INSTRUCTIONS TO FOLLOW – Show each line from the listing that includes the word "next".

:: LISTED RECORDS ::

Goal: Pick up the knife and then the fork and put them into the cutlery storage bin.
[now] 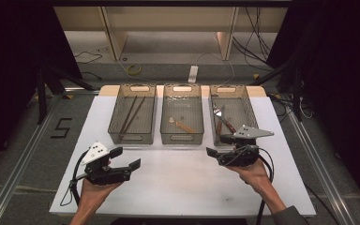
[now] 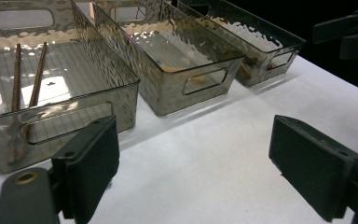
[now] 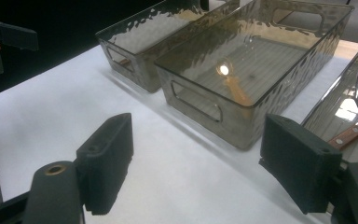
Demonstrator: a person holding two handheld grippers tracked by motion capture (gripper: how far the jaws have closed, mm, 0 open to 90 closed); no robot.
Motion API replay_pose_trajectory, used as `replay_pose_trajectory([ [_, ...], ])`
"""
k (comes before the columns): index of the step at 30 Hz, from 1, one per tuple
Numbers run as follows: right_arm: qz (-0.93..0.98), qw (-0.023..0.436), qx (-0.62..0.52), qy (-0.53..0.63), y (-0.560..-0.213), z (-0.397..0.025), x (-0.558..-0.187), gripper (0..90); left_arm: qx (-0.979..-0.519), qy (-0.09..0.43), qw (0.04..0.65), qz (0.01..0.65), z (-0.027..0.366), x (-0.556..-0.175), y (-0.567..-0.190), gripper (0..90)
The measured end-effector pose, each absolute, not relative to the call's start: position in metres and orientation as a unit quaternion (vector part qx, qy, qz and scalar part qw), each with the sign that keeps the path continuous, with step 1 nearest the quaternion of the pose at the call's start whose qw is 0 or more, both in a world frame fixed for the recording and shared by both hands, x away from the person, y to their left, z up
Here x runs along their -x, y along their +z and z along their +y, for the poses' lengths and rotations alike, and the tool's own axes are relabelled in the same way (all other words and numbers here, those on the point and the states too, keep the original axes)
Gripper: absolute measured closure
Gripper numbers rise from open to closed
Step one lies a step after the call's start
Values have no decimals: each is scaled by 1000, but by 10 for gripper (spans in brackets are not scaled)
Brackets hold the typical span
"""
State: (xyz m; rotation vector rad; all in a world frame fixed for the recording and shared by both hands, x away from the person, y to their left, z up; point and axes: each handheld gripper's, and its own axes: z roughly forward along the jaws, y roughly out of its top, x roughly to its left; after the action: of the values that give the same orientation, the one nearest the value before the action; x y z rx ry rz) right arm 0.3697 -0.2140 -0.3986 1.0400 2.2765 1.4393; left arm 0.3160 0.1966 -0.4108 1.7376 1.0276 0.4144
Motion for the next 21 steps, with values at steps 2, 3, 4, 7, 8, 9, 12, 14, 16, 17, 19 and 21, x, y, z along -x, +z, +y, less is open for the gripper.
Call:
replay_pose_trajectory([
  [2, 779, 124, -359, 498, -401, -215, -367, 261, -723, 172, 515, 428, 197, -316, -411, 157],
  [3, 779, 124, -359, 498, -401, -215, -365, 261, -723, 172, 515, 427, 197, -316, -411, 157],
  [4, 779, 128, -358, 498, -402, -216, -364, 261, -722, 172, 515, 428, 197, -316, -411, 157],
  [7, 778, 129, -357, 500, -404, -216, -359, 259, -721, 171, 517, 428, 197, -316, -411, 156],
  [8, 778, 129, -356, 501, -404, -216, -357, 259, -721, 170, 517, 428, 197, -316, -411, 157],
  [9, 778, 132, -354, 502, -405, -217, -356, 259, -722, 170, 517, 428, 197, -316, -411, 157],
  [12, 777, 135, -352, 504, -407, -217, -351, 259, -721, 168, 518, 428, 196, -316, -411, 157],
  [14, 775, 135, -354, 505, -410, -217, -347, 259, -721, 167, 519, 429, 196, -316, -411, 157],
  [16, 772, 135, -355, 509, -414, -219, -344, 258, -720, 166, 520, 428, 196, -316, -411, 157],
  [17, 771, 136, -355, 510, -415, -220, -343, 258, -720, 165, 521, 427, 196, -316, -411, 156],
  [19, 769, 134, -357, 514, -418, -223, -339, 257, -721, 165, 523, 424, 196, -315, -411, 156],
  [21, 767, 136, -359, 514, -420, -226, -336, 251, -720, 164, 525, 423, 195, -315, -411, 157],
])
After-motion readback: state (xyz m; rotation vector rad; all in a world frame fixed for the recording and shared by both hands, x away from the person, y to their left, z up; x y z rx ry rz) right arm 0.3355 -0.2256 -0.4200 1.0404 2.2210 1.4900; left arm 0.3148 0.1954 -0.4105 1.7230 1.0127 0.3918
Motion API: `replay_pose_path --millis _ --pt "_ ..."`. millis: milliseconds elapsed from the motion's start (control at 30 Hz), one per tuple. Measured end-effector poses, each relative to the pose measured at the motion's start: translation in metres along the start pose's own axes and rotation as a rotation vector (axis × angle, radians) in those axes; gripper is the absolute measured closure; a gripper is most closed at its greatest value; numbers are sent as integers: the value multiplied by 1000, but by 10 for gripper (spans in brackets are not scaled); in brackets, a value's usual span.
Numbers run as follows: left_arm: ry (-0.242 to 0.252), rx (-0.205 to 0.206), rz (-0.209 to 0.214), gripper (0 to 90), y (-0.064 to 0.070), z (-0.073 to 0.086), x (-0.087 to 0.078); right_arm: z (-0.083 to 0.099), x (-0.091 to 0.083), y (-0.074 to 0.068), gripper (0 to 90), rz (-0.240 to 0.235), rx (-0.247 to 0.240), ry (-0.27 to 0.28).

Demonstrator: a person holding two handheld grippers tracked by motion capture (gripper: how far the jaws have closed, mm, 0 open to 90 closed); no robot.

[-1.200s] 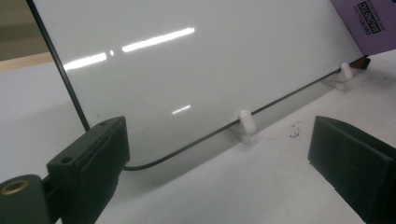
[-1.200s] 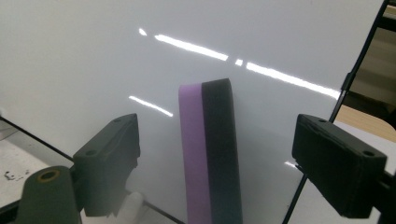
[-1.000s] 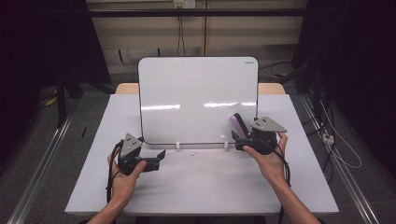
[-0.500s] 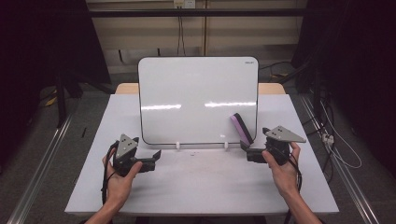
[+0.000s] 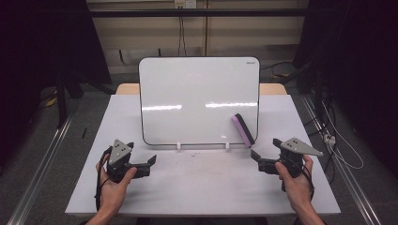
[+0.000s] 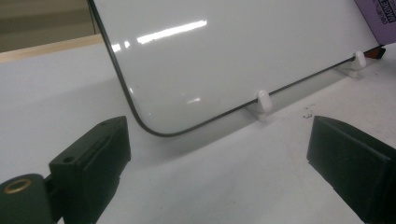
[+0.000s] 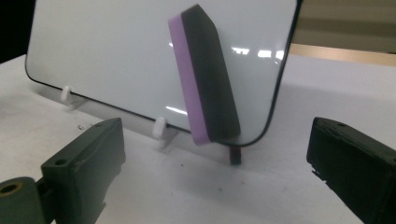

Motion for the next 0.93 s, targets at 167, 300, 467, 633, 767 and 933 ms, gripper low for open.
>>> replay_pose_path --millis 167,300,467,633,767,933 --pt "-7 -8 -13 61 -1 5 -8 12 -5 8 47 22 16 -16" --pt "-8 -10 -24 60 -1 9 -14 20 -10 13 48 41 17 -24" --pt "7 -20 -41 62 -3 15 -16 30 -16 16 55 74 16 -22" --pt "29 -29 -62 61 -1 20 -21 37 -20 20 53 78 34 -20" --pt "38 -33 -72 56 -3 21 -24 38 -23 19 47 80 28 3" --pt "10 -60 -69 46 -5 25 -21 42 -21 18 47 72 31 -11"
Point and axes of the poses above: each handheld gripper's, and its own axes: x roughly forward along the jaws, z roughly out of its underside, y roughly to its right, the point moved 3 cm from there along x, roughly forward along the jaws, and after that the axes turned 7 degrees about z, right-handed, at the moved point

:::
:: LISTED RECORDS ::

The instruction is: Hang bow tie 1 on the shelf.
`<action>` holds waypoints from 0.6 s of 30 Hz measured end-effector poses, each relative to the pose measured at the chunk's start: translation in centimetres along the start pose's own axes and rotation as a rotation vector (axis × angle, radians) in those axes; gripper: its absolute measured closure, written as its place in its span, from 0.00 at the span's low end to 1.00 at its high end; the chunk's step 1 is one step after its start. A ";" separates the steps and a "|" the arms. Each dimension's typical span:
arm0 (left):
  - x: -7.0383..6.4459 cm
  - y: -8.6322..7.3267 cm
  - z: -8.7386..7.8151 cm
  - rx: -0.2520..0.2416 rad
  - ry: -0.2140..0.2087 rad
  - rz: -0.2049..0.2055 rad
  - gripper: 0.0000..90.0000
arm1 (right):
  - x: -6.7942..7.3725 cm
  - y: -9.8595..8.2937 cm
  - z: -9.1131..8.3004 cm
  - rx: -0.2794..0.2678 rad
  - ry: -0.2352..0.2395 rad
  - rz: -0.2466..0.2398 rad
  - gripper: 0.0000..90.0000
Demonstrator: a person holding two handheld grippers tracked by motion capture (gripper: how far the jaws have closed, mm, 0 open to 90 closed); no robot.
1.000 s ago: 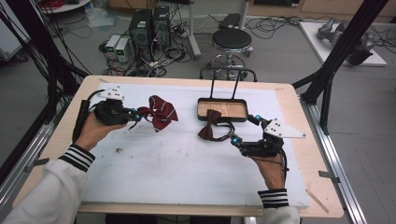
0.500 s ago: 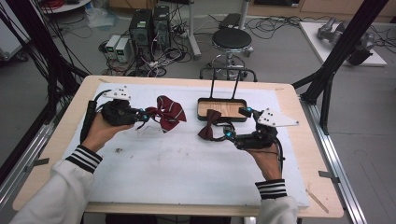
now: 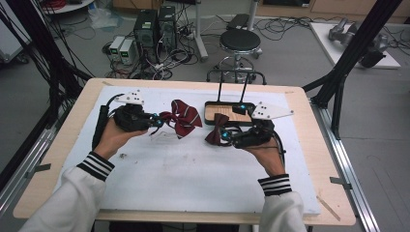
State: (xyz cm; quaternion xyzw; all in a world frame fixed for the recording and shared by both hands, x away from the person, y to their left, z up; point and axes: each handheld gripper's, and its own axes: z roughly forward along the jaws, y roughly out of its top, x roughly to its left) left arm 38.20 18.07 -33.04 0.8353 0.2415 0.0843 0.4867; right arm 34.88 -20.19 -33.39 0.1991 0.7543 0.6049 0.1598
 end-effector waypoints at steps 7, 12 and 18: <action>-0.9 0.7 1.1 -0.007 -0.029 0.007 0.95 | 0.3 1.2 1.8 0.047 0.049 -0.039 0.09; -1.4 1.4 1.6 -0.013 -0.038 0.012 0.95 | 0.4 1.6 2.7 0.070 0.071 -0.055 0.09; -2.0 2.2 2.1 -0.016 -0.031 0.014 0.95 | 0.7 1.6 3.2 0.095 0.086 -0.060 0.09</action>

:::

EXPECTED ANSWER –
Motion for the next 21 steps, with values at steps 2, 3, 4, 7, 8, 9, 12, 14, 16, 17, 19 and 21, x, y, z along -x, +z, +y, less is open for the gripper.
Motion for the next 0.93 s, targets at 167, 300, 467, 633, 767 and 933 ms, gripper low for open.

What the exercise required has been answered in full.